# [REQUIRED WORK]
Could you transcribe all the entries exactly, omitting the pictures?
=== SUPPLIED RECORDS ===
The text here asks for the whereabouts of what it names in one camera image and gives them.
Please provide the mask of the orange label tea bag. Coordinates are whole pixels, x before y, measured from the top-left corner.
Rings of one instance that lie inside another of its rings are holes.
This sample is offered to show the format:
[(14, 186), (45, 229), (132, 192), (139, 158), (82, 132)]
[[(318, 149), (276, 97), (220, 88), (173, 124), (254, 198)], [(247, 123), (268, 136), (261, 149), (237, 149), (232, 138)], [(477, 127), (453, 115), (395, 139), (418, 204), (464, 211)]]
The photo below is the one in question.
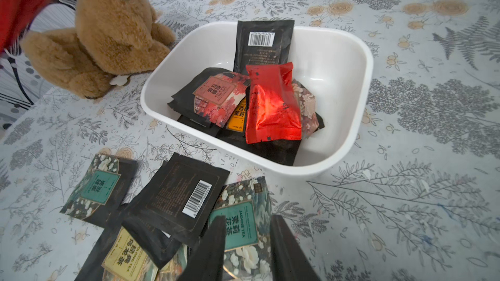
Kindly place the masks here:
[(226, 123), (226, 128), (231, 131), (243, 133), (246, 128), (247, 101), (244, 98), (234, 110)]

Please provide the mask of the black barcode tea bag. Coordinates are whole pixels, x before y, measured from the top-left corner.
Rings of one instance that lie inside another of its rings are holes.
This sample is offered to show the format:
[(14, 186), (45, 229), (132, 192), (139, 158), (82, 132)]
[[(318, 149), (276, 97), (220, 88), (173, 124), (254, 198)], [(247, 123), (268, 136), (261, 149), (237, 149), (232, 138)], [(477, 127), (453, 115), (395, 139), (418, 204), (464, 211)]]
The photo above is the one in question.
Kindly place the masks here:
[(239, 21), (233, 71), (246, 75), (248, 65), (289, 62), (293, 31), (294, 20)]

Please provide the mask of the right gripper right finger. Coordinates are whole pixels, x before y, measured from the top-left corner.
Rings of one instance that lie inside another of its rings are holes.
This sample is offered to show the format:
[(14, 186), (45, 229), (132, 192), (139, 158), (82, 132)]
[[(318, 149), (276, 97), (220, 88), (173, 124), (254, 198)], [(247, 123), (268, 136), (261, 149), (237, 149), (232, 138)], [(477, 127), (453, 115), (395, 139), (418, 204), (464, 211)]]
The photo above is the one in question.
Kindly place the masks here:
[(270, 225), (273, 280), (320, 280), (280, 215)]

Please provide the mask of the green label tea bag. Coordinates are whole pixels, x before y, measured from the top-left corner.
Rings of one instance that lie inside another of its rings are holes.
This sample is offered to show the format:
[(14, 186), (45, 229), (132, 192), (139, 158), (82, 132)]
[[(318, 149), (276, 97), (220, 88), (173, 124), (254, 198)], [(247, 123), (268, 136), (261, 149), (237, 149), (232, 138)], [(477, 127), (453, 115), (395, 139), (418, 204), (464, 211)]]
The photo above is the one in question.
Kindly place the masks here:
[(265, 177), (227, 185), (209, 216), (226, 217), (224, 280), (271, 280), (272, 205)]
[(96, 154), (60, 213), (106, 228), (127, 194), (138, 168), (131, 159)]

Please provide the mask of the black barcode tea bag two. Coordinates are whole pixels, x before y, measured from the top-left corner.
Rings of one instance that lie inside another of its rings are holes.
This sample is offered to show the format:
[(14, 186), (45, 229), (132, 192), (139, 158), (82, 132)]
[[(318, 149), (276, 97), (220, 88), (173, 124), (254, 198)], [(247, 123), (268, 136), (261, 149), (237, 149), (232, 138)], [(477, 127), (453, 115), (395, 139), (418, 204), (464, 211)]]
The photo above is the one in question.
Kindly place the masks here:
[(229, 175), (175, 153), (128, 207), (140, 220), (195, 247)]

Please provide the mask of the shiny red foil tea bag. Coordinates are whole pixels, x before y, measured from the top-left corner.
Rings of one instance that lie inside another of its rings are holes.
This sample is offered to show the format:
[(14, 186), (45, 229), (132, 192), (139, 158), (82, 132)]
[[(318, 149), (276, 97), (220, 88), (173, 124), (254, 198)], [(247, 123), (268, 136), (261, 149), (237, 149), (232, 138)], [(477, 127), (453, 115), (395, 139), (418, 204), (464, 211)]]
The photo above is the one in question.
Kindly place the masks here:
[(302, 117), (292, 86), (294, 65), (248, 65), (246, 142), (301, 140)]

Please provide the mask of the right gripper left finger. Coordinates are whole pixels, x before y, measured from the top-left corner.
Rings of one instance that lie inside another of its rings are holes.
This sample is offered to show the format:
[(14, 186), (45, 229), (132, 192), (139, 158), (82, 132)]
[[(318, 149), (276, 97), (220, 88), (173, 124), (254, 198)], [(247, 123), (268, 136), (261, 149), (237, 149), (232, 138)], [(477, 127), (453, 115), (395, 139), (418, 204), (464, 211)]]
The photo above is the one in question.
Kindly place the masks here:
[(226, 240), (226, 217), (217, 216), (208, 227), (196, 252), (187, 262), (178, 281), (221, 281)]
===
# [EXERCISE RESULT]
The text here asks for the whereabouts of what it names in one camera image and gives them.
Please provide the mask of the orange label tea bag. Coordinates are whole pixels, x before y, measured from the top-left corner.
Rings of one instance that lie inside another of its rings are holes.
This sample is offered to show the format:
[(14, 186), (45, 229), (132, 192), (139, 158), (82, 132)]
[[(318, 149), (276, 97), (220, 88), (173, 124), (254, 198)], [(247, 123), (268, 136), (261, 149), (237, 149), (232, 138)], [(477, 127), (453, 115), (395, 139), (418, 204), (464, 211)]]
The photo below is the one in question.
Kindly place the masks here:
[(226, 123), (226, 128), (231, 131), (243, 133), (246, 128), (247, 101), (244, 98), (234, 110)]

Please provide the mask of the black barcode tea bag. Coordinates are whole pixels, x before y, measured from the top-left corner.
Rings of one instance that lie inside another of its rings are holes.
This sample is offered to show the format:
[(14, 186), (45, 229), (132, 192), (139, 158), (82, 132)]
[[(318, 149), (276, 97), (220, 88), (173, 124), (254, 198)], [(247, 123), (268, 136), (261, 149), (237, 149), (232, 138)], [(477, 127), (453, 115), (395, 139), (418, 204), (464, 211)]]
The photo above is the one in question.
Kindly place the masks here:
[(239, 21), (233, 71), (246, 75), (248, 65), (289, 62), (293, 31), (294, 20)]

Please provide the mask of the right gripper right finger. Coordinates are whole pixels, x before y, measured from the top-left corner.
Rings of one instance that lie inside another of its rings are holes.
This sample is offered to show the format:
[(14, 186), (45, 229), (132, 192), (139, 158), (82, 132)]
[[(318, 149), (276, 97), (220, 88), (173, 124), (254, 198)], [(247, 123), (268, 136), (261, 149), (237, 149), (232, 138)], [(477, 127), (453, 115), (395, 139), (418, 204), (464, 211)]]
The photo above is the one in question.
Kindly place the masks here:
[(270, 225), (273, 280), (320, 280), (280, 215)]

Please provide the mask of the green label tea bag. Coordinates are whole pixels, x before y, measured from the top-left corner.
Rings of one instance that lie inside another of its rings are holes.
This sample is offered to show the format:
[(14, 186), (45, 229), (132, 192), (139, 158), (82, 132)]
[[(318, 149), (276, 97), (220, 88), (173, 124), (254, 198)], [(247, 123), (268, 136), (261, 149), (237, 149), (232, 138)], [(477, 127), (453, 115), (395, 139), (418, 204), (464, 211)]]
The photo above is the one in question.
Kindly place the masks here:
[(265, 177), (227, 185), (209, 216), (226, 217), (224, 280), (271, 280), (272, 205)]
[(96, 154), (60, 213), (106, 228), (127, 194), (138, 168), (131, 159)]

Please provide the mask of the black barcode tea bag two. Coordinates are whole pixels, x before y, measured from the top-left corner.
Rings of one instance that lie inside another of its rings are holes.
This sample is offered to show the format:
[(14, 186), (45, 229), (132, 192), (139, 158), (82, 132)]
[[(318, 149), (276, 97), (220, 88), (173, 124), (254, 198)], [(247, 123), (268, 136), (261, 149), (237, 149), (232, 138)], [(477, 127), (453, 115), (395, 139), (418, 204), (464, 211)]]
The photo above is the one in question.
Kindly place the masks here:
[(229, 175), (175, 153), (128, 207), (140, 220), (195, 247)]

Please provide the mask of the shiny red foil tea bag. Coordinates are whole pixels, x before y, measured from the top-left corner.
Rings of one instance that lie inside another of its rings are holes.
This sample is offered to show the format:
[(14, 186), (45, 229), (132, 192), (139, 158), (82, 132)]
[[(318, 149), (276, 97), (220, 88), (173, 124), (254, 198)], [(247, 123), (268, 136), (261, 149), (237, 149), (232, 138)], [(477, 127), (453, 115), (395, 139), (418, 204), (464, 211)]]
The photo above is the one in question.
Kindly place the masks here:
[(302, 117), (292, 86), (294, 65), (248, 65), (246, 142), (301, 140)]

Please provide the mask of the right gripper left finger. Coordinates are whole pixels, x before y, measured from the top-left corner.
Rings of one instance that lie inside another of its rings are holes.
This sample is offered to show the format:
[(14, 186), (45, 229), (132, 192), (139, 158), (82, 132)]
[[(318, 149), (276, 97), (220, 88), (173, 124), (254, 198)], [(247, 123), (268, 136), (261, 149), (237, 149), (232, 138)], [(477, 127), (453, 115), (395, 139), (418, 204), (464, 211)]]
The photo above is the one in question.
Kindly place the masks here:
[(226, 240), (226, 217), (217, 216), (208, 227), (196, 252), (187, 262), (178, 281), (221, 281)]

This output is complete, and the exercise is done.